**Aim of the exercise:** Where does the word "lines" appear in the entries below? Copy each line that holds it.

**Data records:**
——
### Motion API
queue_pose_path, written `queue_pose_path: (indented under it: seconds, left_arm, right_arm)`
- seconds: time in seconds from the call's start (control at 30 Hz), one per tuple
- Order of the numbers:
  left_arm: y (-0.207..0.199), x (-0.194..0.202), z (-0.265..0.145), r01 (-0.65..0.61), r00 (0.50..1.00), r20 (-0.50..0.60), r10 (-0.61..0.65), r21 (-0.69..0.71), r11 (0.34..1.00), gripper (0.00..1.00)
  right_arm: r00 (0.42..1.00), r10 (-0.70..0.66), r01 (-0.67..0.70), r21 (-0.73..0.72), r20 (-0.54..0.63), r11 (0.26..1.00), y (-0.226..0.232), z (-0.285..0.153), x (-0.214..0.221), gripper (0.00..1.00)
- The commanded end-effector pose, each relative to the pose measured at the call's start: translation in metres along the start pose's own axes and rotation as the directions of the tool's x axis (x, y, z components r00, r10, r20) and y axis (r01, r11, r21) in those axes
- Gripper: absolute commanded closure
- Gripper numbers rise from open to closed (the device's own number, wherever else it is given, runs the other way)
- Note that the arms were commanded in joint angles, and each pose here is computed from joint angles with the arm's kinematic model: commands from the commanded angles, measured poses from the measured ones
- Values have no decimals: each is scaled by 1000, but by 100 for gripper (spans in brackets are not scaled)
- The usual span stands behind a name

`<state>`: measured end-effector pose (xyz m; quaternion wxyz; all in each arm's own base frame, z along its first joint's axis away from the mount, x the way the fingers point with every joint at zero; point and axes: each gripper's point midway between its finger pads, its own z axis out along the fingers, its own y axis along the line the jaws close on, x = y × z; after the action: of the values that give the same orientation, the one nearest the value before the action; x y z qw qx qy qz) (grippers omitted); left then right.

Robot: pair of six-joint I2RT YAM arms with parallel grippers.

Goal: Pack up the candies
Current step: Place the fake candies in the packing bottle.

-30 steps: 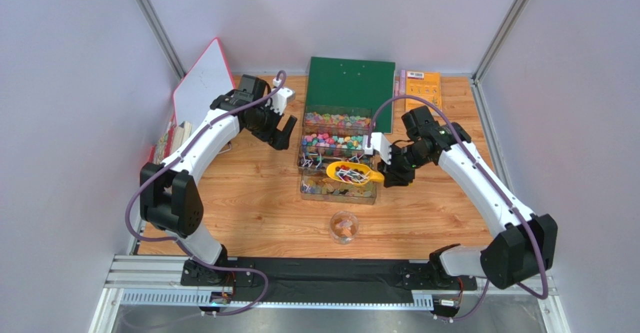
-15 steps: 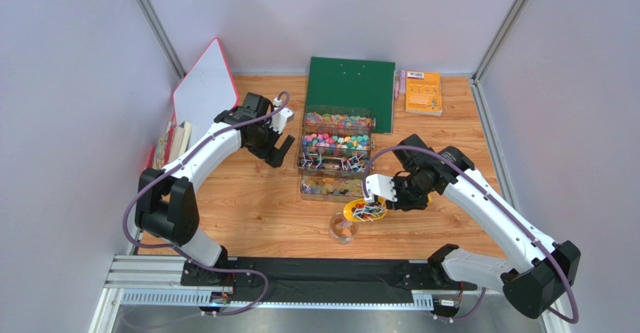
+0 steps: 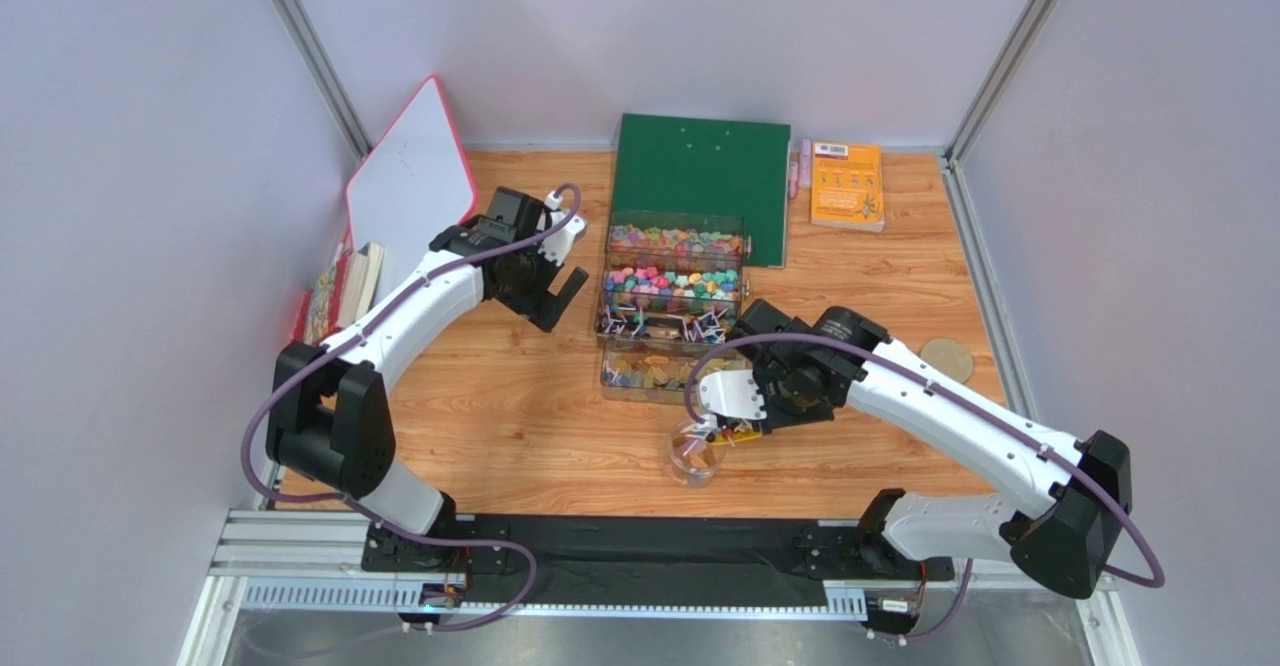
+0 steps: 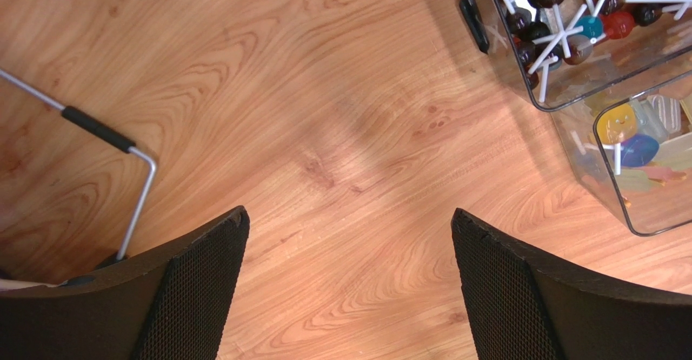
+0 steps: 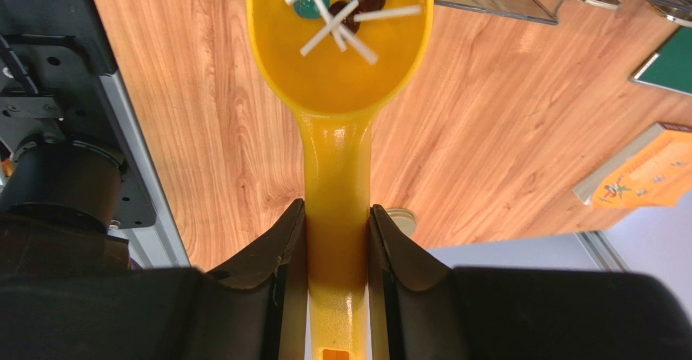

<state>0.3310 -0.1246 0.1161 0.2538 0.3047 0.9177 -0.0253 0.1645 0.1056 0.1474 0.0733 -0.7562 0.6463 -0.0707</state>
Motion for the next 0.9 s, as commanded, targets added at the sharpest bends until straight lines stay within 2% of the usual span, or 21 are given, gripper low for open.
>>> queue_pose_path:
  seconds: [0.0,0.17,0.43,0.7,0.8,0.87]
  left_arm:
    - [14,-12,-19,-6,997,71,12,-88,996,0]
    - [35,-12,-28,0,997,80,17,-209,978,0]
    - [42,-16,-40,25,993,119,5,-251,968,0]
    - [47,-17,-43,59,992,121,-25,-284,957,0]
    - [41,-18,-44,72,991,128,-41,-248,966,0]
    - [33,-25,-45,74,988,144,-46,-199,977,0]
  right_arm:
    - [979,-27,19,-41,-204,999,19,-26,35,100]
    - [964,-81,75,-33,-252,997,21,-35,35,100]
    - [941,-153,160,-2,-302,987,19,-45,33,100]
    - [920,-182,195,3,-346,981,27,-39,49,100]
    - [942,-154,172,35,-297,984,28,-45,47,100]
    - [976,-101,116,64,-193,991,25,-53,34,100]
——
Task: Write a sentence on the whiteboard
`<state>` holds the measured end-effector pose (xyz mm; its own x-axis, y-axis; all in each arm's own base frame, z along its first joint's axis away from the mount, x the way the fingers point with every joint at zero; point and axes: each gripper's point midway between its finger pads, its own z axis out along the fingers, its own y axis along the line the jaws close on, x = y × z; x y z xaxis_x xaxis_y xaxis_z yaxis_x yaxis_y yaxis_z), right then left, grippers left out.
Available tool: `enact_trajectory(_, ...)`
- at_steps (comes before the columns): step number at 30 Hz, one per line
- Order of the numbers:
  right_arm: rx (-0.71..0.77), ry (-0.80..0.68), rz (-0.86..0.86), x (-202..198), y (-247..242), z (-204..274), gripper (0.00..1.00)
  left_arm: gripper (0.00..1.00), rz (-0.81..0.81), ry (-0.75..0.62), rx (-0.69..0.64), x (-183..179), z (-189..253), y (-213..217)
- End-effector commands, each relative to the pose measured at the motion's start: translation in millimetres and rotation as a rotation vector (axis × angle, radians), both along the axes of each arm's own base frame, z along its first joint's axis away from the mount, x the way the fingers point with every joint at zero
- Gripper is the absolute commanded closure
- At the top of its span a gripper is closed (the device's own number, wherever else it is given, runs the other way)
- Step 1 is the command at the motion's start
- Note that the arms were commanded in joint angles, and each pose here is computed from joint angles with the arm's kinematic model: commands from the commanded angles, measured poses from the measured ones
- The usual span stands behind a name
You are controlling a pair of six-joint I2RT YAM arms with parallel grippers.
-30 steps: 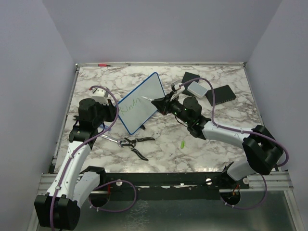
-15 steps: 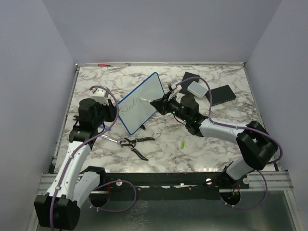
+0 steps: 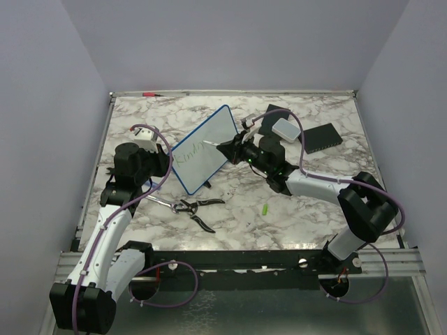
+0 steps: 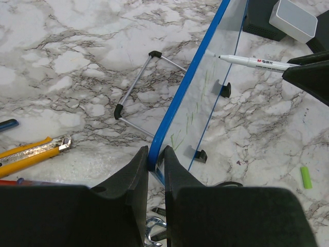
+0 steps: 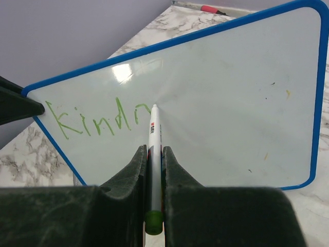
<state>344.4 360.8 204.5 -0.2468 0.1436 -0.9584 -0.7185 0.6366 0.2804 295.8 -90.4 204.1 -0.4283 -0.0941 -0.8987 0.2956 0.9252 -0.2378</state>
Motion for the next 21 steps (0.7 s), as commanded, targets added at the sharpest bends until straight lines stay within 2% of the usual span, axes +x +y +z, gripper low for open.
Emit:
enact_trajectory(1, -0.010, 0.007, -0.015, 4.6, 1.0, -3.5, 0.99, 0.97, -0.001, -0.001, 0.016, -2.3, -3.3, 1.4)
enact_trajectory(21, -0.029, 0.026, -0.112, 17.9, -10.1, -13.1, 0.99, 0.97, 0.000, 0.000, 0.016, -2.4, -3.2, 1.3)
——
**Your solution:**
Motion for the next 0.9 s, as commanded, targets added at the sharpest bends until straight lines stay within 2% of the usual span, or 21 are given, gripper low for open.
Motion for the next 21 steps (0.7 s), as commanded, targets added at the sharpest bends until straight lines stay within 2% of the usual span, axes +x +y +z, gripper low for open.

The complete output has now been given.